Thromb Haemost 2004; 92(03): 590-597
DOI: 10.1160/TH04-03-0161
Blood Coagulation, Fibrinolysis and Cellular Haemostasis
Schattauer GmbH

The potential clinical and economic outcomes of pharmacogenetics-oriented management of warfarin therapy – a decision analysis

Joyce H. S. You
1   Centre for Pharmacoeconomics Research, School of Pharmacy, Faculty of Medicine, The Chinese University of Hong Kong, Hong Kong, China
,
Fredric W. H. Chan
2   School of Pharmacy, Faculty of Medicine, The Chinese University of Hong Kong, Hong Kong, China
,
Raymond S. M. Wong
3   Division of Haematology, Department of Medicine and Therapeutics, The Prince of Wales Hospital, Hong Kong, China
,
Gregory Cheng
4   Division of Haematology, Department of Medicine and Therapeutics, Faculty of Medicine, The Chinese University of Hong Kong, Hong Kong, China
› Author Affiliations
Financial support: The study was supported by School of Pharmacy, The Chinese University of Hong Kong.
Further Information

Publication History

Received 15 March 2004

Accepted after revision 07 June 2004

Publication Date:
30 November 2017 (online)

Summary

Variant cytochrome P450 (CYP) 2C9 genotypes are associated with low maintenance dose requirement of warfarin therapy and increased risk of major bleeding events. The objective of the present study was to evaluate the potential clinical and economic outcomes of using CYP2C9 genotype data to guide the management of anticoagulation therapy and to identify influential factors affecting the cost-effectiveness of this treatment scheme. A decision tree was designed to simulate, over 12 months, the clinical and economic outcomes of patients newly started on warfarin associated with two alternatives: (1) no genotyping (non-genotyped group) and (2) CYP2C9 genotyping prior to initiation of warfarin therapy (genotyped group). Nongenotyped group patients would receive standard care of an anticoagulation clinic (AC). In the genotyped group, patients with at least one variant CYP2C9 allele would receive intensified anticoagulation service. Most of the clinical probabilities were derived from literature. The direct medical costs were estimated from the Diagnosis-Related Group charges and from literature. The total number of events and the direct medical cost per 100 patient-years in the genotyped and non-genotyped groups were 9.58 and USD155,700, and, 10.48 and USD 150,500, respectively.
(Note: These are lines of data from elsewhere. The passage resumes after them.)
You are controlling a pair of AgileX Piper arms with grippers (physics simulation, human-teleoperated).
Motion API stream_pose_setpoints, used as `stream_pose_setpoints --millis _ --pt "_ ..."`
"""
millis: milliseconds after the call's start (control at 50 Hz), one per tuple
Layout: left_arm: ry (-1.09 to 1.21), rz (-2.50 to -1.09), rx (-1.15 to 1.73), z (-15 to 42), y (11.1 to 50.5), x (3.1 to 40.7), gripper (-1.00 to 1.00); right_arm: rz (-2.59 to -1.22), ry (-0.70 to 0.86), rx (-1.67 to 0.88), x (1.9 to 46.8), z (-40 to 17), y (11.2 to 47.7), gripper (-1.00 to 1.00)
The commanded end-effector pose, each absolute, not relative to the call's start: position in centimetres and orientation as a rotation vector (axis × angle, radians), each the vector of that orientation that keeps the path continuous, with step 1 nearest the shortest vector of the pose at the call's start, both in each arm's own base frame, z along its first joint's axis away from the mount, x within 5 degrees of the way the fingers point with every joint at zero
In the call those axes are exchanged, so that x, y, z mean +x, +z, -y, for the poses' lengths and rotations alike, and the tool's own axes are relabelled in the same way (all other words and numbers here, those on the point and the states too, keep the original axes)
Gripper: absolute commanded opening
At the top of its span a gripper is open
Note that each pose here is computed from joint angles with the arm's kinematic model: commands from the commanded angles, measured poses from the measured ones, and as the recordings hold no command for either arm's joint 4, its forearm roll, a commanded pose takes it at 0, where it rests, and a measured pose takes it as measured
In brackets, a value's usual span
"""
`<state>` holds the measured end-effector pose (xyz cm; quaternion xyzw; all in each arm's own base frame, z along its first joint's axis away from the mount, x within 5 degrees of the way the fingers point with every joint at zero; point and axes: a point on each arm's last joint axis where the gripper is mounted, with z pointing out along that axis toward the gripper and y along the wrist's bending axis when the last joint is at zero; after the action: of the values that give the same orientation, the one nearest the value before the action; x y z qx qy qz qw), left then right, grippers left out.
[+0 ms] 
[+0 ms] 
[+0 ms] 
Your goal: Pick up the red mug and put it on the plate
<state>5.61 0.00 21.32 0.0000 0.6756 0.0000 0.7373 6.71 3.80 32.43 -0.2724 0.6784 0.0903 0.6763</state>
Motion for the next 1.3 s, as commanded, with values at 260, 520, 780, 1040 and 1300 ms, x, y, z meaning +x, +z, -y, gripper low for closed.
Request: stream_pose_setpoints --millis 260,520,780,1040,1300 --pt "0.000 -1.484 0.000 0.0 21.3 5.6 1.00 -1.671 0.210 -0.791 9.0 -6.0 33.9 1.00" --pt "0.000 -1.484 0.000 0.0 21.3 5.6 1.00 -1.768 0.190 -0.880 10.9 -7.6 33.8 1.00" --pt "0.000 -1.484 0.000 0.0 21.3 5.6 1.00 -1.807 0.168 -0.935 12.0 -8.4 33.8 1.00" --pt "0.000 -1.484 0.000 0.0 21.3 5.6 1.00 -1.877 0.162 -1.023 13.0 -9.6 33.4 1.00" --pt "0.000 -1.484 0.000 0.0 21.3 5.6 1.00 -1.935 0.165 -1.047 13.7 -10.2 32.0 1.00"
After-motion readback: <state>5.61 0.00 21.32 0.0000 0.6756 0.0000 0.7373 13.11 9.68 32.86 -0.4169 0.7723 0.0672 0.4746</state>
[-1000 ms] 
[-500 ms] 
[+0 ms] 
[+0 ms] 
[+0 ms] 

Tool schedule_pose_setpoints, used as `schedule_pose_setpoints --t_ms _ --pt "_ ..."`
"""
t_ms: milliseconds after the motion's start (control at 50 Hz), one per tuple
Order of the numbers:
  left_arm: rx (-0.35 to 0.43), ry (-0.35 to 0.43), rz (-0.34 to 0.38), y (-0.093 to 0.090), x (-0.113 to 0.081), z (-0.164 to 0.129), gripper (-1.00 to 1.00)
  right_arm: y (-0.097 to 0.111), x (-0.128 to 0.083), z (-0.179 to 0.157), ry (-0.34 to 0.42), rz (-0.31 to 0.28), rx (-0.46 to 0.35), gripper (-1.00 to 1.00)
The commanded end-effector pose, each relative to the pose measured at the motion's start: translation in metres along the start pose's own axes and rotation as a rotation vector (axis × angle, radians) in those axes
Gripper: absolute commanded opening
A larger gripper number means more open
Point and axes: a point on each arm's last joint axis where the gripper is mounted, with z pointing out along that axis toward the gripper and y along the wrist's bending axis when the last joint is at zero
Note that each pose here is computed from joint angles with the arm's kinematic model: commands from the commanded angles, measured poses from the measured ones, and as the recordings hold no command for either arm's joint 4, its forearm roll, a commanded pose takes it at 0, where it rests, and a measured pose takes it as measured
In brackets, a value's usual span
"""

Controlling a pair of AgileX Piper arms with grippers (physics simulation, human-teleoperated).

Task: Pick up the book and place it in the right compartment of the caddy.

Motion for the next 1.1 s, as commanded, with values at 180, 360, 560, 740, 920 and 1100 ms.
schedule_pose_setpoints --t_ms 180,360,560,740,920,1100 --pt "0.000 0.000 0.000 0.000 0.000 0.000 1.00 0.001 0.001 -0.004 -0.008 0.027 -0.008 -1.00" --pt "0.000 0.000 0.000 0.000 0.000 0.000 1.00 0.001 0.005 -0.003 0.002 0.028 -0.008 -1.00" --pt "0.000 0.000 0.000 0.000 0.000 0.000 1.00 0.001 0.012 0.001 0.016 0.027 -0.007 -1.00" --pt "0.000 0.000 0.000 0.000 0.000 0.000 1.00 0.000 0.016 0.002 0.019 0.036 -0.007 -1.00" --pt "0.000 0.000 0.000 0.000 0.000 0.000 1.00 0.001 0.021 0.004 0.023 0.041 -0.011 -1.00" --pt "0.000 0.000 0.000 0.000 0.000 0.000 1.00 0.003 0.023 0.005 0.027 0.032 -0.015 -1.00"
The marginal cost per additional major bleeding averted in the genotyped group was USD 5,778. The model was sensitive to the variation of the cost and reduction of bleeding rate in the intensified anticoagulation service. In conclusion, the pharmacogenetics-oriented management of warfarin therapy is potentially more effective in preventing bleeding with a marginal cost. The cost-effectiveness of this treatment scheme depends on the relative cost and effectiveness of a pharmacogenetics-oriented intensified anticoagulation service comparing to the standard AC care.